### Task description
Copy exactly the lines of the material below that fall between the line with "Two cameras capture" and the line with "Two viewpoints on", both of those lines included; pictures stay out.

■ ■ ■ ■ ■ ■ ■

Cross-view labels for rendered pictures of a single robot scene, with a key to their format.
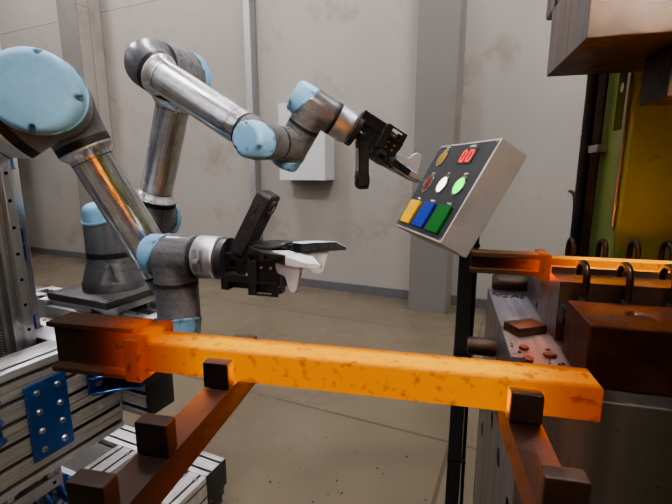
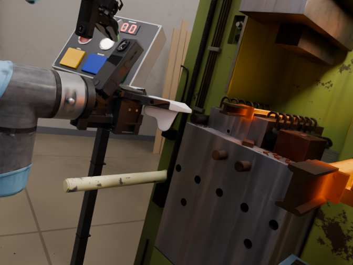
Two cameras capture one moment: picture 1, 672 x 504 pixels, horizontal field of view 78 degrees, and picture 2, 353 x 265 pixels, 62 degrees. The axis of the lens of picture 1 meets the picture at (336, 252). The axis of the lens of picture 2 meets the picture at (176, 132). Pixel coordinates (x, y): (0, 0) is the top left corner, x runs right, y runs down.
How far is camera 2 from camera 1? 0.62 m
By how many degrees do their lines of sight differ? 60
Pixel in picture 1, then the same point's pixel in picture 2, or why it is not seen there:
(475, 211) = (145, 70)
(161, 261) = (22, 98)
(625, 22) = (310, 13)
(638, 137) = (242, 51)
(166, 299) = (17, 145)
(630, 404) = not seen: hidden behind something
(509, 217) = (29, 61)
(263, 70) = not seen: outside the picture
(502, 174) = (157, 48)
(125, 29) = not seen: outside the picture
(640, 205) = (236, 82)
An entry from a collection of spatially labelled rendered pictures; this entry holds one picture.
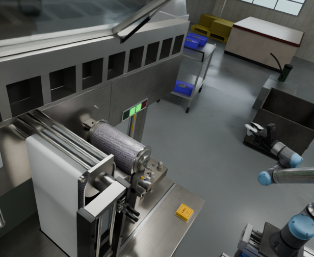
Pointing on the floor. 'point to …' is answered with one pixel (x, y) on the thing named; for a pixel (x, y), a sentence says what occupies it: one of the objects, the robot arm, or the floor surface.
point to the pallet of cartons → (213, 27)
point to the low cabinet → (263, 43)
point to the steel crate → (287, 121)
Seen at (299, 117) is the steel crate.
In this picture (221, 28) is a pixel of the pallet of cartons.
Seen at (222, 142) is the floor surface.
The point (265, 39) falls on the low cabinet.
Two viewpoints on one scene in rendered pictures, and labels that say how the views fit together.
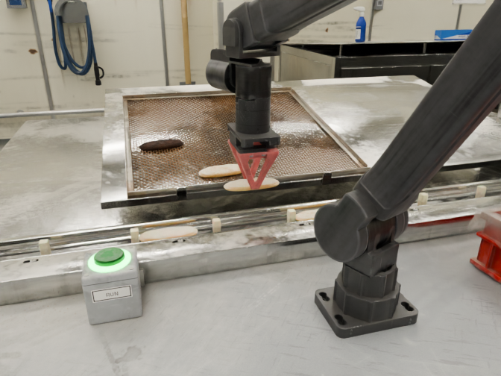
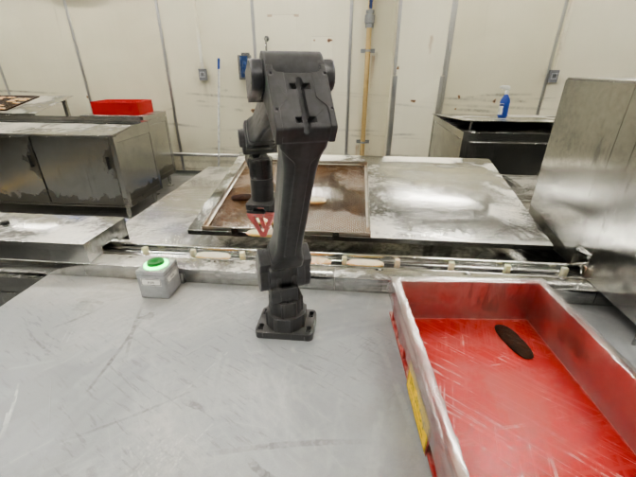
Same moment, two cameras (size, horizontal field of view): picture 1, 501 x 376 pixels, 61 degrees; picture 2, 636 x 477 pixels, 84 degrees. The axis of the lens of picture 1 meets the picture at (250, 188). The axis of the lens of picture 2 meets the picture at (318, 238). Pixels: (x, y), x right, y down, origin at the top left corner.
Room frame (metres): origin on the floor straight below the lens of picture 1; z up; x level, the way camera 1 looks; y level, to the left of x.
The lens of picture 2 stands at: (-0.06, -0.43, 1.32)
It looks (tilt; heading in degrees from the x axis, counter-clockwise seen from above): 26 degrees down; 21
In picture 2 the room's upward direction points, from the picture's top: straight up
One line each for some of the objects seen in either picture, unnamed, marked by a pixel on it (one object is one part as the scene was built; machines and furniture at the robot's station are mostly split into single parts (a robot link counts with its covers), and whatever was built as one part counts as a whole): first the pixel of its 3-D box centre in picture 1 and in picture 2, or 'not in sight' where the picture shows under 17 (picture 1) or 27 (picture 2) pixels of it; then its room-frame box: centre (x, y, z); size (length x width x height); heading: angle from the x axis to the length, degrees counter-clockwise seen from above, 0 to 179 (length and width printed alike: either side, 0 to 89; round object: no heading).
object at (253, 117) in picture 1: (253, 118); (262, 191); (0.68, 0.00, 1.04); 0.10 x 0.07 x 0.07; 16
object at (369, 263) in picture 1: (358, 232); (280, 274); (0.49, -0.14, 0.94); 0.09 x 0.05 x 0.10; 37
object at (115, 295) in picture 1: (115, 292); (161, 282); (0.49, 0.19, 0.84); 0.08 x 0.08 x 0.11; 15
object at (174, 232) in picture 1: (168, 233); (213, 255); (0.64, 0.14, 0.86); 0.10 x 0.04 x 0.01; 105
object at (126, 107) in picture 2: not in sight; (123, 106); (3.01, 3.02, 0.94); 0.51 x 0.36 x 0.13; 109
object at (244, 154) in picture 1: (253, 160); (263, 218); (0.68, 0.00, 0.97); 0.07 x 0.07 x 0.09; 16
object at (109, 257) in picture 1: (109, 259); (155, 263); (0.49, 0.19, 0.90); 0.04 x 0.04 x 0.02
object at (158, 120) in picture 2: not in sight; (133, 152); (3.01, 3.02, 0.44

■ ■ ■ ■ ■ ■ ■

### Answer box
Two cameras capture one moment: picture 1, 672 x 504 pixels, horizontal field of view 78 degrees, and picture 2, 353 x 265 pixels, 62 degrees. The axis of the lens of picture 1 meets the picture at (336, 252). The axis of the lens of picture 2 meets the picture at (176, 132). Pixel coordinates (x, y): (0, 0) is the top left corner, x runs right, y runs down.
How far is camera 2 from camera 1? 0.62 m
By how many degrees do their lines of sight differ? 60
Pixel in picture 1, then the same point's pixel in picture 2, or why it is not seen there:
(475, 211) = (145, 70)
(161, 261) = (22, 98)
(625, 22) = (310, 13)
(638, 137) = (242, 51)
(166, 299) = (17, 145)
(630, 404) = not seen: hidden behind something
(509, 217) = (29, 61)
(263, 70) = not seen: outside the picture
(502, 174) = (157, 48)
(125, 29) = not seen: outside the picture
(640, 205) = (236, 82)
An entry from a collection of spatially labelled rendered pictures; this entry holds one picture.
Pointing on the floor. 'point to …' is answered with one pixel (x, y) on the thing named; for a pixel (x, y), a sentence says what occupies it: one of the objects, the robot arm, or the floor surface.
point to the pallet of cartons → (213, 27)
point to the low cabinet → (263, 43)
point to the steel crate → (287, 121)
Seen at (299, 117) is the steel crate.
In this picture (221, 28) is a pixel of the pallet of cartons.
Seen at (222, 142) is the floor surface.
The point (265, 39) falls on the low cabinet.
Two viewpoints on one scene in rendered pictures, and labels that say how the views fit together.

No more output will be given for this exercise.